Shamshir with extremely rare laddered blade
Place of Origin: Ottoman Turkey
Date: Early 19th Century
This Ottoman shamshir is of very fine quality indeed and possesses a wootz steel blade of a rare and exceptional type. Wootz blades are sought after the world over, with the most popular type being Indian and Persian and having the so-called Mohammed’s ladder (or kirk narduban) pattern, whereby approximately forty (on a sword) linear distortions are visible within the swirling crystalline structure. Only on extremely rare occasions do blades turn up with variations of the Mohammed’s ladder pattern—and this is one of those occasions—because this example, probably imported from Persia, shows its ladder’s rungs are connected with alternating diagonal lines: a exciting variant not published or known widely. There were none of this kind in the encyclopedic collection of wootz swords owned by Dr Leo Figiel which went to auction in 1998 (1). Figiel, in his 1991 study of wootz entitled On Damascus Steel, suggested that the use of a Mohammed’s ladder sword during a holy war would ensure entry to paradise. This further explains the high value placed upon these blades when they were made.

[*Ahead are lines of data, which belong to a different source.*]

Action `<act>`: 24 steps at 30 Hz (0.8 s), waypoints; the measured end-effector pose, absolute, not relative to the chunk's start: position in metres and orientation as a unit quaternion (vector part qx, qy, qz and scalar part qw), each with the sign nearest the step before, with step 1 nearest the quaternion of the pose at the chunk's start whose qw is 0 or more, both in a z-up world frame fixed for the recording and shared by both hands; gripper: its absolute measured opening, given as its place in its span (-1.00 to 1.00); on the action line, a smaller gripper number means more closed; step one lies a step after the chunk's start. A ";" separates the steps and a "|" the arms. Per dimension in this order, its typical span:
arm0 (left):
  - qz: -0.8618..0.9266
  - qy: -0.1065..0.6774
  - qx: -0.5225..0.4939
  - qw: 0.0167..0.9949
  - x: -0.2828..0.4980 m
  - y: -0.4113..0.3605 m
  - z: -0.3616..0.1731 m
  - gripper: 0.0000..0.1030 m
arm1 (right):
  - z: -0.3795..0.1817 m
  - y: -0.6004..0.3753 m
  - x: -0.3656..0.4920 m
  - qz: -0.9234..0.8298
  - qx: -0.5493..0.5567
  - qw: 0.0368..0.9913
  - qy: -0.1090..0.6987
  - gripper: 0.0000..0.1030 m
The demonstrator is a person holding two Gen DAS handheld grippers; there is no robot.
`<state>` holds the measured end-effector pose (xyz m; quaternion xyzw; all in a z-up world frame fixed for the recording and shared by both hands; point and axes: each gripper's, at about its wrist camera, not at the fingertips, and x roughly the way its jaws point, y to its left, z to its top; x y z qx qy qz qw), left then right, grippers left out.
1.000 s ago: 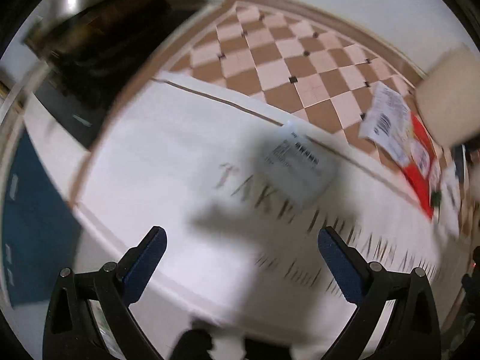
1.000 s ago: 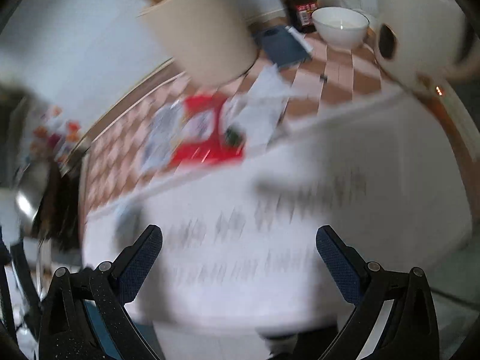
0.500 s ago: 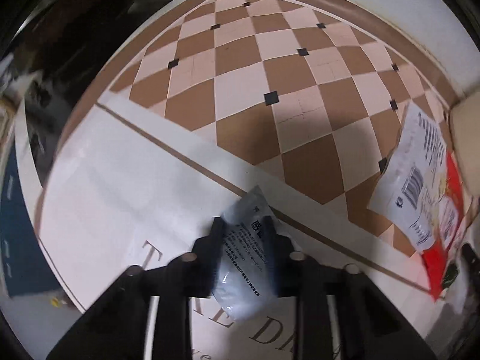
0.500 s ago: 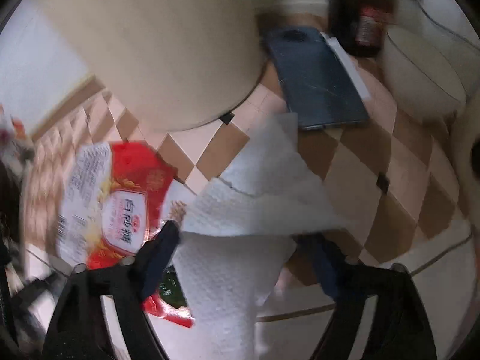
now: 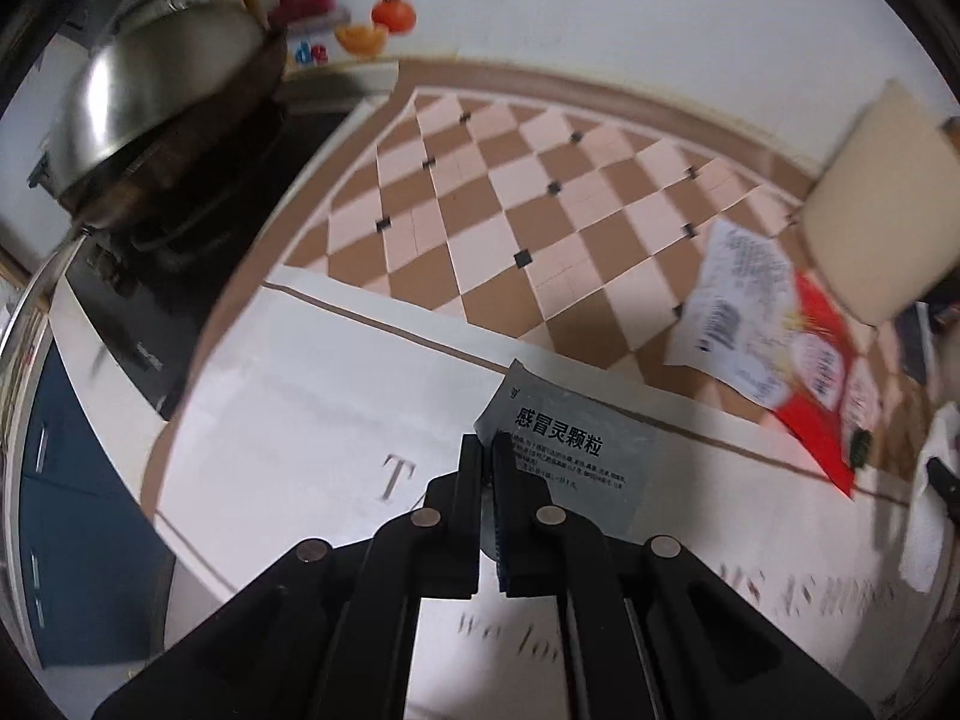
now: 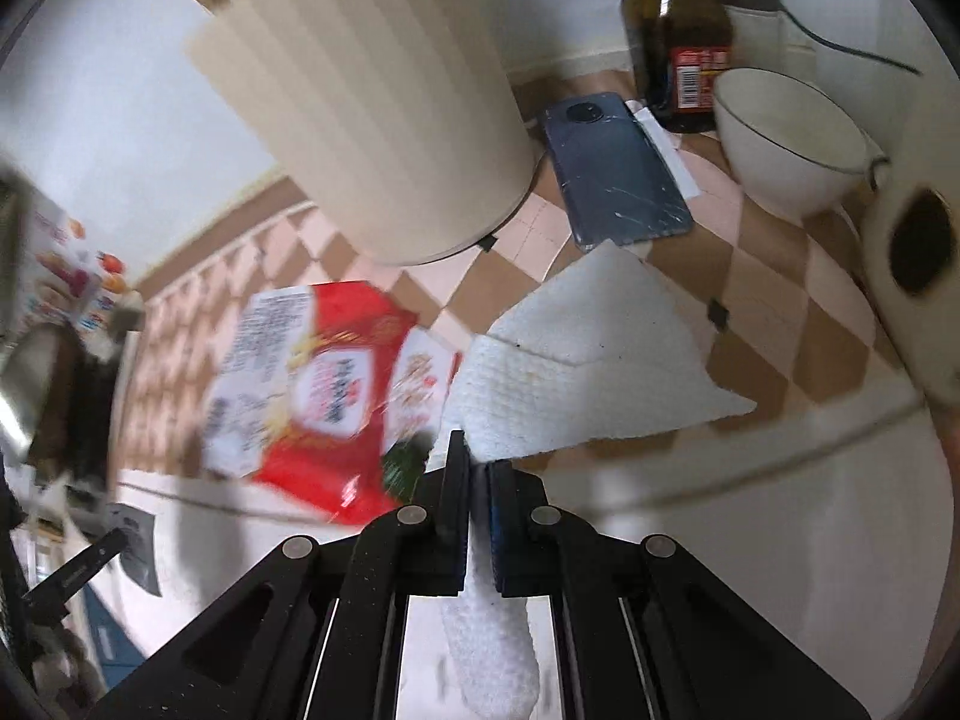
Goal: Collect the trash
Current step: 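Grasp the grey medicine sachet with the left tool while the right tool grasps the paper towel, then carry the sachet and paper towel down toward the trash bin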
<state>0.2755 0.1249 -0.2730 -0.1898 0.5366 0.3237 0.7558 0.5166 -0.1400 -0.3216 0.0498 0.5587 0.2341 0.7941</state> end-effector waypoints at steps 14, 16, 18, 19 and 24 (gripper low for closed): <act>0.218 0.517 -0.129 0.817 0.148 0.068 -0.233 -0.98 | -0.238 -0.177 0.292 0.259 0.066 0.812 0.519 -0.90; 0.210 0.520 -0.110 0.821 0.127 0.057 -0.238 -0.98 | -0.240 -0.178 0.250 0.253 0.062 0.812 0.522 -0.90; 0.200 0.530 -0.097 0.819 0.104 0.046 -0.250 -0.98 | -0.247 -0.178 0.211 0.247 0.054 0.809 0.530 -0.90; 0.196 0.537 -0.091 0.816 0.094 0.041 -0.257 -0.98 | -0.255 -0.179 0.190 0.243 0.053 0.805 0.539 -0.90; 0.170 0.589 -0.093 0.785 0.059 0.022 -0.313 -0.98 | -0.310 -0.196 0.126 0.224 0.059 0.776 0.587 -0.90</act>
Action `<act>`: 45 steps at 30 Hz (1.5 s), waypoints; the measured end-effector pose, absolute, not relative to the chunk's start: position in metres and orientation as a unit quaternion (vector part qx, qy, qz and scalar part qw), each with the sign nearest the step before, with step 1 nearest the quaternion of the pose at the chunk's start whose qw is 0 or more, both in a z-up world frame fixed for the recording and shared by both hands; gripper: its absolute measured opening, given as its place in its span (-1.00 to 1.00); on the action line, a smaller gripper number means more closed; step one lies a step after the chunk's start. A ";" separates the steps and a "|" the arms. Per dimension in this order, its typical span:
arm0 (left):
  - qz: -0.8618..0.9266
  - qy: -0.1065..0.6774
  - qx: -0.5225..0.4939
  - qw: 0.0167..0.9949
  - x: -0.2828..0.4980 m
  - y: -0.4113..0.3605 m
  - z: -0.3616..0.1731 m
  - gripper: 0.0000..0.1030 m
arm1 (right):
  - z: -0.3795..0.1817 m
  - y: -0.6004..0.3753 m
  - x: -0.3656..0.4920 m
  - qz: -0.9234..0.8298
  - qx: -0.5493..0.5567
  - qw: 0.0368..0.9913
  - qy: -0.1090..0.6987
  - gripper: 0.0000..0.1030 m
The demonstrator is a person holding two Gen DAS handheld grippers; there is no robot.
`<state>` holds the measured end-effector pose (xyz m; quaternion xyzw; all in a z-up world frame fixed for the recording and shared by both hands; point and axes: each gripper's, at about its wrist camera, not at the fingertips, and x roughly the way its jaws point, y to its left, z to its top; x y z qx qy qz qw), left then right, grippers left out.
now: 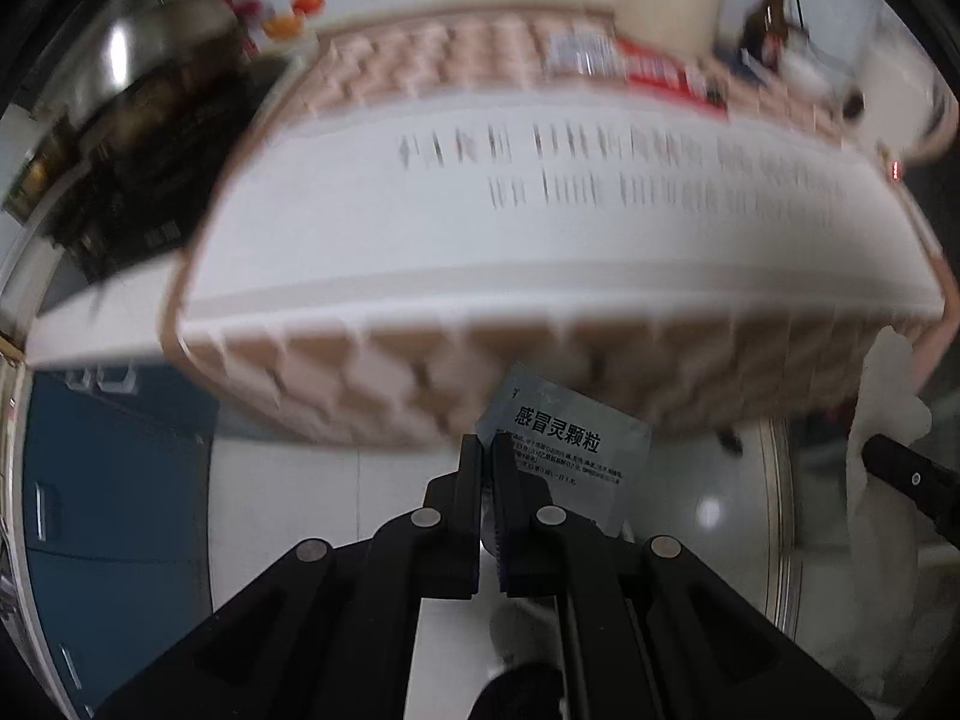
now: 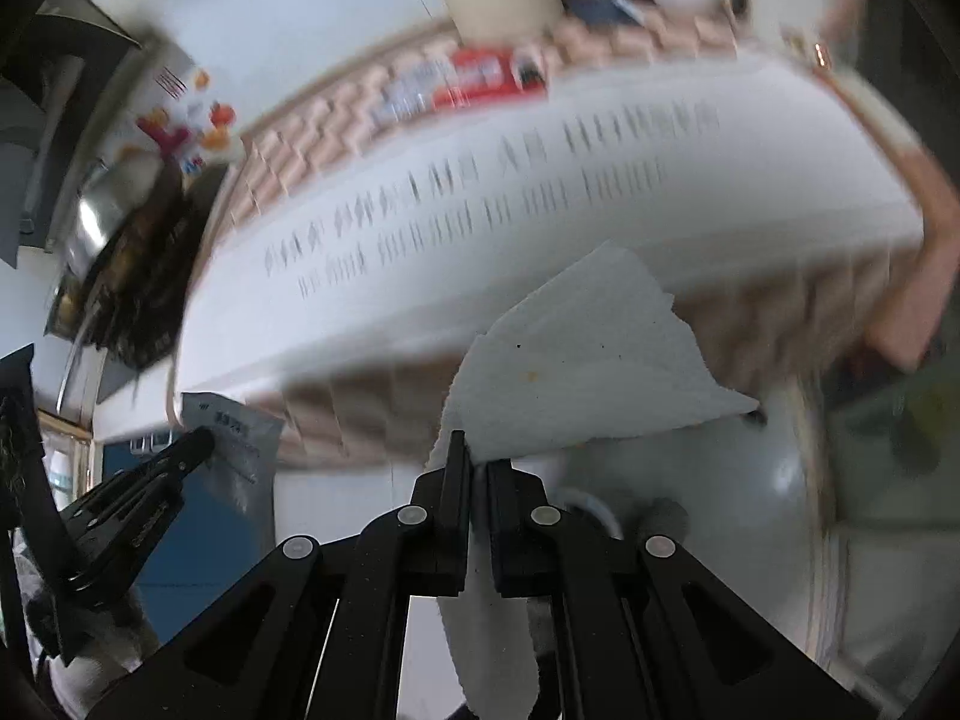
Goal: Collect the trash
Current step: 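Carry the sachet and paper towel down toward the trash bin, then open both tools over the trash bin to drop the sachet and towel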
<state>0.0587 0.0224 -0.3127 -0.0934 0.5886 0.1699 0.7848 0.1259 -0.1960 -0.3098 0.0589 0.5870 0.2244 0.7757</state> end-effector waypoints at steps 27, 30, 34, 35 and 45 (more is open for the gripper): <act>0.098 0.801 -0.219 0.548 0.012 -0.041 -0.845 -0.78 | -0.913 -0.211 0.028 0.189 0.036 0.555 0.810 -0.87; 0.104 0.802 -0.206 0.552 0.009 -0.041 -0.846 -0.42 | -0.925 -0.210 0.023 0.202 0.020 0.549 0.811 -0.66; 0.122 0.789 -0.201 0.567 0.005 -0.039 -0.839 0.63 | -0.927 -0.207 0.021 0.204 0.013 0.545 0.814 -0.02; 0.126 0.788 -0.197 0.569 0.003 -0.038 -0.837 0.63 | -0.925 -0.207 0.021 0.203 0.010 0.547 0.812 0.06; 0.140 0.761 -0.149 0.616 -0.009 -0.031 -0.791 1.00 | -0.878 -0.212 0.036 0.158 -0.062 0.599 0.783 1.00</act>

This sword’s grips were sculpted expertly from rhino horn before being polished and fitted to a wootz steel hilt that is adorned all over with a leafy design picked out with gold inlay. Not to be left out, the scabbard’s mounts are also made from wootz, the gold decorations mirroring that found in the hilt. The leather covering, with its steel stitching, is typical of those paired with the Ottoman swords of this period. This is an exquisite, interesting sword in a state of superb preservation.
Provenance: European private collection.
(1) Butterfield & Butterfield, The Dr. Leo S. Figiel Collection of Mogul Arms, 1998.